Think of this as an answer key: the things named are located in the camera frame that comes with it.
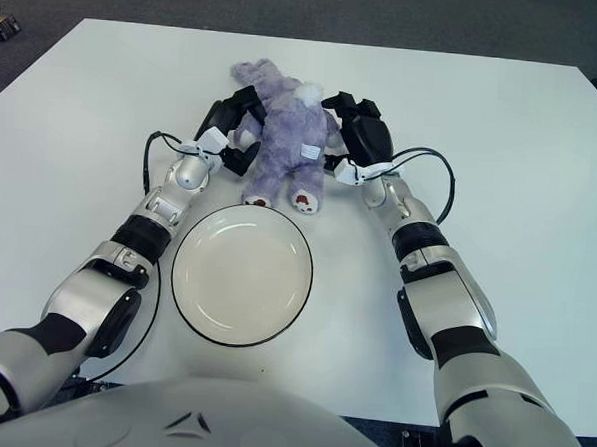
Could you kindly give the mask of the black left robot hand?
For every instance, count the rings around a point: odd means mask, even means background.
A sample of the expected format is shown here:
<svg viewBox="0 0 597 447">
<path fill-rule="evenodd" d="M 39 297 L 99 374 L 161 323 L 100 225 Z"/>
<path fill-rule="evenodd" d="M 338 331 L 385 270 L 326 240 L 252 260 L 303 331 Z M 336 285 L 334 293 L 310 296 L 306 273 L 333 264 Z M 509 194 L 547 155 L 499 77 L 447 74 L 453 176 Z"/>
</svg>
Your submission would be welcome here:
<svg viewBox="0 0 597 447">
<path fill-rule="evenodd" d="M 254 86 L 236 90 L 230 98 L 216 101 L 197 131 L 198 155 L 204 159 L 215 159 L 215 166 L 222 164 L 231 172 L 244 176 L 261 143 L 255 141 L 243 151 L 229 147 L 227 135 L 240 126 L 246 114 L 250 114 L 260 126 L 264 125 L 266 112 Z"/>
</svg>

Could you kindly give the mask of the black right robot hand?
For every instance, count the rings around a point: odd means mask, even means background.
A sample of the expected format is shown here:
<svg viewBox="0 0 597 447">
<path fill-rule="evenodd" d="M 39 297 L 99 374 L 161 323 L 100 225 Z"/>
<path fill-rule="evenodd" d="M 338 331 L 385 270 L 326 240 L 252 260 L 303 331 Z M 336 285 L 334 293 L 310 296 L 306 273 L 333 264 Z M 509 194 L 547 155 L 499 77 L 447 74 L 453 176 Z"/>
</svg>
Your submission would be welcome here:
<svg viewBox="0 0 597 447">
<path fill-rule="evenodd" d="M 380 111 L 372 100 L 356 102 L 346 92 L 339 92 L 323 101 L 324 109 L 333 110 L 341 120 L 339 129 L 347 153 L 325 156 L 325 170 L 333 171 L 342 159 L 351 159 L 359 167 L 390 162 L 393 143 L 388 126 L 380 119 Z"/>
</svg>

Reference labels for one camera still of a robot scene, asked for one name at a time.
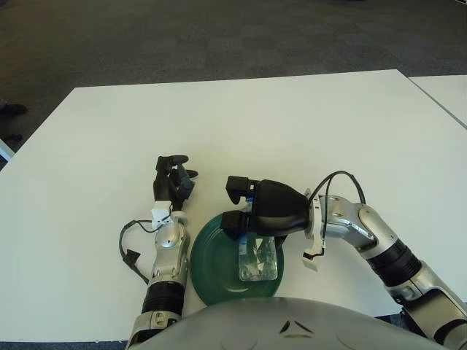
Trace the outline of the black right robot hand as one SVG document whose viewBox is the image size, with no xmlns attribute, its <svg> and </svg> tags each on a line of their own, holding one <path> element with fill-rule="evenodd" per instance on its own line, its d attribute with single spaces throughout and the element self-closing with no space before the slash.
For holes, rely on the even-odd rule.
<svg viewBox="0 0 467 350">
<path fill-rule="evenodd" d="M 252 232 L 274 238 L 275 247 L 280 248 L 288 235 L 310 231 L 309 199 L 286 184 L 229 176 L 225 189 L 235 204 L 242 197 L 251 200 L 251 208 L 246 211 L 222 214 L 220 228 L 233 241 Z"/>
</svg>

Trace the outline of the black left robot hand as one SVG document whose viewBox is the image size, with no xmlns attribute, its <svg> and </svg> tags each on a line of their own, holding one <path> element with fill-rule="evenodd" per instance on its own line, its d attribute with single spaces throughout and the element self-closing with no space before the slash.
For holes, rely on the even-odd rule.
<svg viewBox="0 0 467 350">
<path fill-rule="evenodd" d="M 155 201 L 169 201 L 173 211 L 181 211 L 185 200 L 195 187 L 194 178 L 198 172 L 186 169 L 187 155 L 159 156 L 155 167 L 157 172 L 153 182 Z"/>
</svg>

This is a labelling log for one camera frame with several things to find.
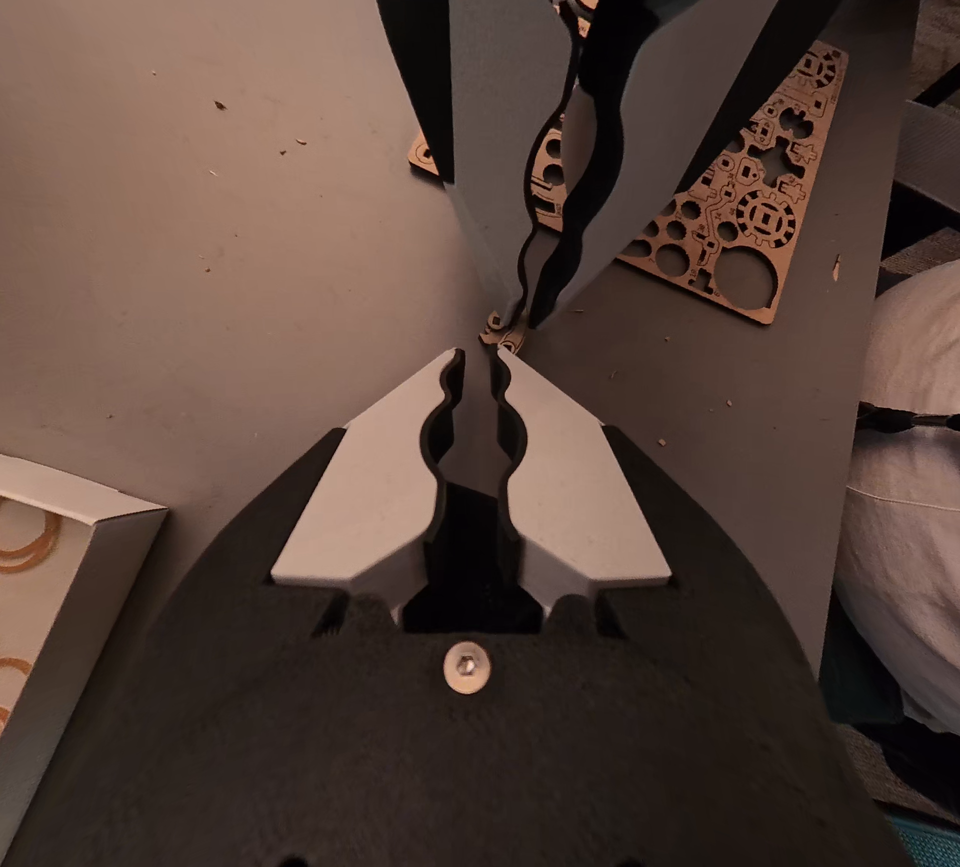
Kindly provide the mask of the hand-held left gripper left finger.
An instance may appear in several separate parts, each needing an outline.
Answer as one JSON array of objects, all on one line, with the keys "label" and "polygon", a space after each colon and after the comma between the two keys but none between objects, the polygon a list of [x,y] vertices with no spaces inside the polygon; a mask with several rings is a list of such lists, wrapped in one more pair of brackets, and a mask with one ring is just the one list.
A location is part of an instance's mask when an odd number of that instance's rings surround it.
[{"label": "hand-held left gripper left finger", "polygon": [[383,601],[395,621],[427,584],[465,352],[450,348],[350,420],[275,563],[275,584]]}]

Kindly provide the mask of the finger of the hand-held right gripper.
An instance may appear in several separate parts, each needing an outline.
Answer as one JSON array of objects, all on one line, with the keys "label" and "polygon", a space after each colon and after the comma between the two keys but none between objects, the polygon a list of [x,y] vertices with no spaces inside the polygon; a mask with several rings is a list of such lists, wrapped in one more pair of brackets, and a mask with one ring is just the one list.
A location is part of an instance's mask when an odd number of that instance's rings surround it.
[{"label": "finger of the hand-held right gripper", "polygon": [[527,299],[532,166],[570,99],[578,17],[551,0],[448,4],[454,171],[444,186],[489,308],[510,323]]},{"label": "finger of the hand-held right gripper", "polygon": [[530,307],[565,310],[676,193],[779,0],[599,0],[579,87],[593,146]]}]

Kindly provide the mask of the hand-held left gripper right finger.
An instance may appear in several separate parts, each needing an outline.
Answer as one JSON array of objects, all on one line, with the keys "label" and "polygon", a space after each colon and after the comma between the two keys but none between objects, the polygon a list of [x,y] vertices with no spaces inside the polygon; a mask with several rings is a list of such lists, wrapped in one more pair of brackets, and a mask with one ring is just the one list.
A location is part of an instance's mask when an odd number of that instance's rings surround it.
[{"label": "hand-held left gripper right finger", "polygon": [[548,616],[564,597],[666,585],[670,567],[604,424],[506,348],[491,359],[491,381],[522,590]]}]

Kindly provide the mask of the small curved wooden model part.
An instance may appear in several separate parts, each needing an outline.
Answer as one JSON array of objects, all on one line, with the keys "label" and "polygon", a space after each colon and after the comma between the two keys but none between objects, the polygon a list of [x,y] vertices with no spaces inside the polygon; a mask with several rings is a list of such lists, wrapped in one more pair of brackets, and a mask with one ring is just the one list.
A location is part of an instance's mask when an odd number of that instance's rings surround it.
[{"label": "small curved wooden model part", "polygon": [[515,321],[507,323],[498,312],[492,311],[487,319],[479,341],[490,347],[499,347],[512,354],[517,354],[526,338],[529,329],[528,314],[522,311]]}]

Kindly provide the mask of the laser-cut plywood parts sheet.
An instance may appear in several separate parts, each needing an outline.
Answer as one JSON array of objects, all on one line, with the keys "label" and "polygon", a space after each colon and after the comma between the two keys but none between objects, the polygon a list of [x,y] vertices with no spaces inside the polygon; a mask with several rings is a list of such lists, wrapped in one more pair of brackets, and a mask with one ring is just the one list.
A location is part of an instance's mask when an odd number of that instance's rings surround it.
[{"label": "laser-cut plywood parts sheet", "polygon": [[815,41],[692,187],[618,255],[631,268],[773,323],[848,65]]}]

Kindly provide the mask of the white cardboard box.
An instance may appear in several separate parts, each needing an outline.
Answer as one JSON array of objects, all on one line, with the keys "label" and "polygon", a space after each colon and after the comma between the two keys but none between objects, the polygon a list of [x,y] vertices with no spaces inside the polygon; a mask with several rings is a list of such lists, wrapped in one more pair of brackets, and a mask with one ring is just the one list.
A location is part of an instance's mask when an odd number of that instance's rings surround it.
[{"label": "white cardboard box", "polygon": [[1,574],[1,856],[10,848],[129,592],[166,507],[46,465],[1,457],[1,549],[28,544],[43,511],[62,518],[54,551]]}]

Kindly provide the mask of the pile of tan rubber bands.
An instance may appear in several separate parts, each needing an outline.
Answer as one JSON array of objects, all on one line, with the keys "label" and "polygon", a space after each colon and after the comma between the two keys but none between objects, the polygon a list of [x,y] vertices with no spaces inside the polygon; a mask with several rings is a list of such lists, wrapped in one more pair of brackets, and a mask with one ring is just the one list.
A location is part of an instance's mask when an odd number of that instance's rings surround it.
[{"label": "pile of tan rubber bands", "polygon": [[[43,529],[35,538],[16,548],[1,548],[1,574],[12,576],[30,571],[39,566],[54,551],[61,535],[63,519],[57,513],[43,512]],[[13,670],[25,679],[29,677],[33,664],[30,660],[18,656],[1,657],[1,669]]]}]

****************************************

## WHAT IS NEEDED:
Return, from the entries, each line that holds "holding".

## YOUR RESPONSE:
Trace the outline of the black right robot hand as one SVG document whose viewBox is the image size, with no xmlns attribute, its <svg> and </svg> tags each on a line of their own, holding one <path> element with fill-rule="evenodd" per instance on its own line, its d attribute with single spaces throughout and the element self-closing with no space before the slash.
Trace the outline of the black left robot hand as one SVG document whose viewBox is the image size, with no xmlns attribute, its <svg> and </svg> tags each on a line of their own, holding one <path> element with fill-rule="evenodd" per instance on its own line, its d attribute with single spaces throughout and the element self-closing with no space before the slash.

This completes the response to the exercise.